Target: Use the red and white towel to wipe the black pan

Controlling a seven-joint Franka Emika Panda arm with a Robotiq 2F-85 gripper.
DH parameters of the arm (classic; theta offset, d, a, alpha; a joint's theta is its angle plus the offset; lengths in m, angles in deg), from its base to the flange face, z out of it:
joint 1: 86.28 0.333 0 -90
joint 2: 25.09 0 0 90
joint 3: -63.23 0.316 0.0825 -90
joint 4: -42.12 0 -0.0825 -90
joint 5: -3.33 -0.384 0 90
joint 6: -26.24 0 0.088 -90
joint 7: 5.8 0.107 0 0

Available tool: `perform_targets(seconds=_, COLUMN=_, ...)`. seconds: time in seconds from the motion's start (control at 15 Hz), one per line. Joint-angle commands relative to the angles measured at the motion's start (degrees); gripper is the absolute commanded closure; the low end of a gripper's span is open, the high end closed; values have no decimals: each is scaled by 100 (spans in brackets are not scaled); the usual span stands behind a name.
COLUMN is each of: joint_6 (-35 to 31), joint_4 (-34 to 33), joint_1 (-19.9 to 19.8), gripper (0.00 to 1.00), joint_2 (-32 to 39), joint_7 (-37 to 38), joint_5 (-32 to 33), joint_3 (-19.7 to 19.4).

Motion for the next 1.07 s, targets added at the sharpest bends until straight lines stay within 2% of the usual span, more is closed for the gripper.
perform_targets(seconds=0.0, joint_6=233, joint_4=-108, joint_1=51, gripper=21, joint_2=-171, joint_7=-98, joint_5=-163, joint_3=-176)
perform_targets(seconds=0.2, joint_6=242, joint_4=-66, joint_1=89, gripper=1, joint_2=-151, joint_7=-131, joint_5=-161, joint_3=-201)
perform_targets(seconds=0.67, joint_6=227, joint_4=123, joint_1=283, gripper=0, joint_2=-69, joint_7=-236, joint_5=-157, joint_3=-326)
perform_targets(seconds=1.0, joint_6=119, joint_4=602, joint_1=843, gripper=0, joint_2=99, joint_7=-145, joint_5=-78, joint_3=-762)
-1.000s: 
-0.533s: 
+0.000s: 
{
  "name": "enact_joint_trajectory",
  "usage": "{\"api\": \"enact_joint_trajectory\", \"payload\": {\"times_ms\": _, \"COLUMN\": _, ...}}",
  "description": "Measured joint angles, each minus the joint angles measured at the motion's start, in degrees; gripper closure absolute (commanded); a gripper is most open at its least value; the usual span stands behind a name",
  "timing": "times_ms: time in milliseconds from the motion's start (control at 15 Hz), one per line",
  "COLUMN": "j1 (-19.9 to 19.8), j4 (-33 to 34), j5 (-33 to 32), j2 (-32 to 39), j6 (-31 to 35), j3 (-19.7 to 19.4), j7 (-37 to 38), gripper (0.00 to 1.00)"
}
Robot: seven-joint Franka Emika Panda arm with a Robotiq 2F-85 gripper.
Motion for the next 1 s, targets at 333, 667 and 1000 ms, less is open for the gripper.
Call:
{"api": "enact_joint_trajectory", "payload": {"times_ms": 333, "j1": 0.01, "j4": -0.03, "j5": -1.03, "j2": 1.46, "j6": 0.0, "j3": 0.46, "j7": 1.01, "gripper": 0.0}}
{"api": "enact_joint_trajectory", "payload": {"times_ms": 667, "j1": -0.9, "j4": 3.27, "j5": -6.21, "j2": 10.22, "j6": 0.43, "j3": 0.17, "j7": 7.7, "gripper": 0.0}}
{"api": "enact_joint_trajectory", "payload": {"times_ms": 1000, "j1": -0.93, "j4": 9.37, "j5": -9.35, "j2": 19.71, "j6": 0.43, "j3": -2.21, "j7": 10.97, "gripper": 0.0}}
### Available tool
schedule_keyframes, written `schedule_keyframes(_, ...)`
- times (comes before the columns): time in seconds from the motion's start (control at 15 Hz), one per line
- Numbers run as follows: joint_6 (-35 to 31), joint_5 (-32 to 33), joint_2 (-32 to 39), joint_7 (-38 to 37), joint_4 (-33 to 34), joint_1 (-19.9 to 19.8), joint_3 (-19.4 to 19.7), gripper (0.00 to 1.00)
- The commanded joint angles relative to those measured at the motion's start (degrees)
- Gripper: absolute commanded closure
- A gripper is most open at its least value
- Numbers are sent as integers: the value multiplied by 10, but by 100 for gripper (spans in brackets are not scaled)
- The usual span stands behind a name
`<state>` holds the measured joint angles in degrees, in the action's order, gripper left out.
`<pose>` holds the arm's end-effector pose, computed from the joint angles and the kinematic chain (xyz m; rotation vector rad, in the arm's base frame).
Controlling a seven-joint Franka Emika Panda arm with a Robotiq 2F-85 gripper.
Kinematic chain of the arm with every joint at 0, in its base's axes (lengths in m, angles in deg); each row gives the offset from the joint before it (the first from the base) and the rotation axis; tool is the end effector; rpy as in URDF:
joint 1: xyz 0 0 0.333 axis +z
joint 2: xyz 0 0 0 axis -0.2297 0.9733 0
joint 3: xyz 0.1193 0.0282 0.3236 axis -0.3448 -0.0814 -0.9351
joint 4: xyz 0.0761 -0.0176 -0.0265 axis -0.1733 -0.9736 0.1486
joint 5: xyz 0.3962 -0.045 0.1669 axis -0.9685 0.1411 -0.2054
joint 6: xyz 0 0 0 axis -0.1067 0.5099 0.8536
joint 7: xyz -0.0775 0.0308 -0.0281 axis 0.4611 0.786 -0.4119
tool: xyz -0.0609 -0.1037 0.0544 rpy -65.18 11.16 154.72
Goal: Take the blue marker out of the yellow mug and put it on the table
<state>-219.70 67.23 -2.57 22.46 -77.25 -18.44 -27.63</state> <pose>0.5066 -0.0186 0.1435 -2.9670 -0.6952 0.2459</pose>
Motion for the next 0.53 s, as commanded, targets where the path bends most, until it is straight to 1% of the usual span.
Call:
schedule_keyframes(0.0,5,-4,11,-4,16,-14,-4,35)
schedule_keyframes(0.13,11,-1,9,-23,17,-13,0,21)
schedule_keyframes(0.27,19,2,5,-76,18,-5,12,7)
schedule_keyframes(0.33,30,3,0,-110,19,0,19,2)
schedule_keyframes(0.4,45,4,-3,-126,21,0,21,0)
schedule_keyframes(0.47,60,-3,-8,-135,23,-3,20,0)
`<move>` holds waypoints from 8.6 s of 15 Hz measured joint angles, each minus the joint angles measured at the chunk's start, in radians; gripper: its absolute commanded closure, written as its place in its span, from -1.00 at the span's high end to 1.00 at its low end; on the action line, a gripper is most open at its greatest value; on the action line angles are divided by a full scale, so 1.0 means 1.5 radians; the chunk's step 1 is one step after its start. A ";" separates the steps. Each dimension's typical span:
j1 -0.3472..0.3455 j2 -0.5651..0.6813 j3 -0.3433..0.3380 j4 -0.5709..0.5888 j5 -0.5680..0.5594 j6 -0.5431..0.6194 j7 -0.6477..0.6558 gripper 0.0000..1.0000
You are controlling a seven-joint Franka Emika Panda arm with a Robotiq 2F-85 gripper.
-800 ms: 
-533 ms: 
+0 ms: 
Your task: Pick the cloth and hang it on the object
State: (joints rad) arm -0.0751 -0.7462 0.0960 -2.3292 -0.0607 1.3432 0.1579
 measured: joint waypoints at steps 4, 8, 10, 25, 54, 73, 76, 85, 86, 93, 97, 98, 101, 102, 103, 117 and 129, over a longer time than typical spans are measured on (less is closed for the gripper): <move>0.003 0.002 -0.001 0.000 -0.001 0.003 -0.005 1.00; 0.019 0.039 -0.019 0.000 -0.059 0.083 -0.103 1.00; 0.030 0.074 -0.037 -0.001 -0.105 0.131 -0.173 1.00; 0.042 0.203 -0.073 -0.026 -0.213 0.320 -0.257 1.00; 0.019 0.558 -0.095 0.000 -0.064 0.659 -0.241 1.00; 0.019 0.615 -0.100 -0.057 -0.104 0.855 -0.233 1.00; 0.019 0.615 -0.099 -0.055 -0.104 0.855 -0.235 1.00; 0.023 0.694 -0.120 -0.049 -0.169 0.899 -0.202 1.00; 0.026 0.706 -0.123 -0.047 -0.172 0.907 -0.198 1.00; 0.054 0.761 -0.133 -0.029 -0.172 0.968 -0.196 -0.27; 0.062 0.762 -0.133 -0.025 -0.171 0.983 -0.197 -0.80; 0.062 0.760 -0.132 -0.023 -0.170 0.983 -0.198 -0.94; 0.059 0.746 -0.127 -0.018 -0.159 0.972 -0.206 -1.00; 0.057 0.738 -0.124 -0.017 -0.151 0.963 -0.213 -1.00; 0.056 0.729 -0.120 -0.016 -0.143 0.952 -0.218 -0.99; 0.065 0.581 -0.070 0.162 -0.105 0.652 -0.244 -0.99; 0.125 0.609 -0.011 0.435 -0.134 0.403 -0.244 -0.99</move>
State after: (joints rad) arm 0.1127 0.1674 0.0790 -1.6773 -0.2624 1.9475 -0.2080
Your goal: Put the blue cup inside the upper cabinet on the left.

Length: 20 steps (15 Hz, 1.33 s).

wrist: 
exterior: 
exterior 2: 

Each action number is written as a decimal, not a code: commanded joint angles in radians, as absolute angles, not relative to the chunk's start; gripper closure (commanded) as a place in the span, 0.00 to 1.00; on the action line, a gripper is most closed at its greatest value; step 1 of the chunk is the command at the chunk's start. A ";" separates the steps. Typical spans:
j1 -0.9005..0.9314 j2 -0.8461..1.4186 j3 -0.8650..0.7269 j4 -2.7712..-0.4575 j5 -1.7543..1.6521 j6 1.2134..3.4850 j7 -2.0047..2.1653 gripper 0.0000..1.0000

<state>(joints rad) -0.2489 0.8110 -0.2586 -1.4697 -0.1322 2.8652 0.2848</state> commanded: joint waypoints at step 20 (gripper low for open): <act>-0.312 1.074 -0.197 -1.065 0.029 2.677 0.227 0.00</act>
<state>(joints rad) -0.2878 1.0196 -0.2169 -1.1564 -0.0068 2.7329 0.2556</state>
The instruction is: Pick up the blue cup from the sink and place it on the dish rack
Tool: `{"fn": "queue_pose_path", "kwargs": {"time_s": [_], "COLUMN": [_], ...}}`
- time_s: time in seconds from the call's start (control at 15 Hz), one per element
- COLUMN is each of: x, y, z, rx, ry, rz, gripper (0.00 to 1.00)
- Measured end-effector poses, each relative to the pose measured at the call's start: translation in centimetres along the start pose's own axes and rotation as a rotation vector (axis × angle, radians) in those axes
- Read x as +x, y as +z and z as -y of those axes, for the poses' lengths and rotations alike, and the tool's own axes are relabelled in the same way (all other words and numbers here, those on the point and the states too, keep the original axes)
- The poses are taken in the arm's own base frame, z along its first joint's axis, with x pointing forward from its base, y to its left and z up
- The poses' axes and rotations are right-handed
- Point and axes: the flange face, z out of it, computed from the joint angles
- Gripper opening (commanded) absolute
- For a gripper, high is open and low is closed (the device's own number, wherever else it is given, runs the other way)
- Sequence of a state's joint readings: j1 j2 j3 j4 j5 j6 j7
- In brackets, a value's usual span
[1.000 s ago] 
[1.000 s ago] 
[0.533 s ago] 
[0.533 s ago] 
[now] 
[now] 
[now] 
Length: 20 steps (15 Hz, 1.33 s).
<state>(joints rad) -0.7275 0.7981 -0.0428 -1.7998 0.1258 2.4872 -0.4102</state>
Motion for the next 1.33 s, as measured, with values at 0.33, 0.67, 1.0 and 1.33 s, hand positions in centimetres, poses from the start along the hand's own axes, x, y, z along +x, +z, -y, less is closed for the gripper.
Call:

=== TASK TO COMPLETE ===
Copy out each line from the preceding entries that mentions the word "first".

=== ANSWER TO THIS EXERCISE ===
Kinematic chain of the arm with every joint at 0, in its base's axes (lengths in m, angles in deg); each row gives the offset from the joint before it (the first from the base) and the rotation axis; tool is the end effector; rpy as in URDF:
- The poses are taken in the arm's own base frame, z along its first joint's axis, with x pointing forward from its base, y to its left and z up

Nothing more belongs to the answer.